DESCRIPTION OF THE TASK: Starting with the first line, transcribe the material exactly through to the last.

GIVEN INFORMATION:
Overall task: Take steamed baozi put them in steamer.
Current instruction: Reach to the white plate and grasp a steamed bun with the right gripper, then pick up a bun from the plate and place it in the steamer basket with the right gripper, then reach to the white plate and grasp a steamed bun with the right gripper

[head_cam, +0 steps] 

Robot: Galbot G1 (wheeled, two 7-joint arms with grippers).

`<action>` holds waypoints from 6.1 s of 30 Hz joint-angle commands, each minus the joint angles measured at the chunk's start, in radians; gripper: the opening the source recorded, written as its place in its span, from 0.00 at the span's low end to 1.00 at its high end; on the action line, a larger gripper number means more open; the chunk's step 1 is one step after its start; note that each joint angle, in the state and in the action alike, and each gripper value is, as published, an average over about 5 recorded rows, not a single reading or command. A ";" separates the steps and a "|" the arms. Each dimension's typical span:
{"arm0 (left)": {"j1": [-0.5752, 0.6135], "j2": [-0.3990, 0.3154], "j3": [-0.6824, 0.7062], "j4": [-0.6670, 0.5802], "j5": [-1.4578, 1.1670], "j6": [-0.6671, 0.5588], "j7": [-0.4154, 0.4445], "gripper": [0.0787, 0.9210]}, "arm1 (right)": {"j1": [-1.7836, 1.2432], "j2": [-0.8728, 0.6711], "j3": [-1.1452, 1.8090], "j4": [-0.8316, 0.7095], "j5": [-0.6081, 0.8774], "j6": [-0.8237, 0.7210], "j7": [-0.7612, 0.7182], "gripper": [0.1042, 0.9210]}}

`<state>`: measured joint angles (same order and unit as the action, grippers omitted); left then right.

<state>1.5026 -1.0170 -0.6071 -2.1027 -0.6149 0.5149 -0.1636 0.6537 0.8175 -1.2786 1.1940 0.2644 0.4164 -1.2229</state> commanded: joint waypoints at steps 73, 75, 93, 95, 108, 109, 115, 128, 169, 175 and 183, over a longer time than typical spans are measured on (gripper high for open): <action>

PROBLEM SOLUTION:
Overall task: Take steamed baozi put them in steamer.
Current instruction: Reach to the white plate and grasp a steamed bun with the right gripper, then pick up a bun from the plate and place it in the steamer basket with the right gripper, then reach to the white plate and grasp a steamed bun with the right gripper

[head_cam, +0 steps] 

Robot: Galbot G1 (wheeled, two 7-joint arms with grippers).

`<action>` holds waypoints from 6.1 s of 30 Hz joint-angle commands, each minus the joint angles measured at the chunk's start, in radians; gripper: the opening the source recorded, written as its place in its span, from 0.00 at the span's low end to 1.00 at its high end; on the action line, a larger gripper number means more open; the chunk's step 1 is one step after its start; note that each joint angle, in the state and in the action alike, and each gripper value is, as published, an average over about 5 recorded rows, not a single reading or command. A ";" separates the steps and a "|" the arms. Each dimension's typical span:
{"arm0 (left)": {"j1": [-0.5752, 0.6135], "j2": [-0.3990, 0.3154], "j3": [-0.6824, 0.7062], "j4": [-0.6670, 0.5802], "j5": [-1.4578, 1.1670], "j6": [-0.6671, 0.5588], "j7": [-0.4154, 0.4445], "gripper": [0.0787, 0.9210]}, "arm1 (right)": {"j1": [-1.7836, 1.2432], "j2": [-0.8728, 0.6711], "j3": [-1.1452, 1.8090], "j4": [-0.8316, 0.7095], "j5": [-0.6081, 0.8774], "j6": [-0.8237, 0.7210], "j7": [-0.7612, 0.7182], "gripper": [0.1042, 0.9210]}}

`<state>`: measured joint angles (same order and unit as the action, grippers omitted); left then right.

<state>1.5026 -1.0170 -0.6071 -2.1027 -0.6149 0.5149 -0.1636 0.6537 0.8175 -1.2786 1.1940 0.2644 0.4164 -1.2229</state> commanded: joint waypoints at steps 73, 75, 93, 95, 108, 109, 115, 128, 169, 175 and 183, over a longer time than typical spans are measured on (gripper high for open): <action>

The output is done.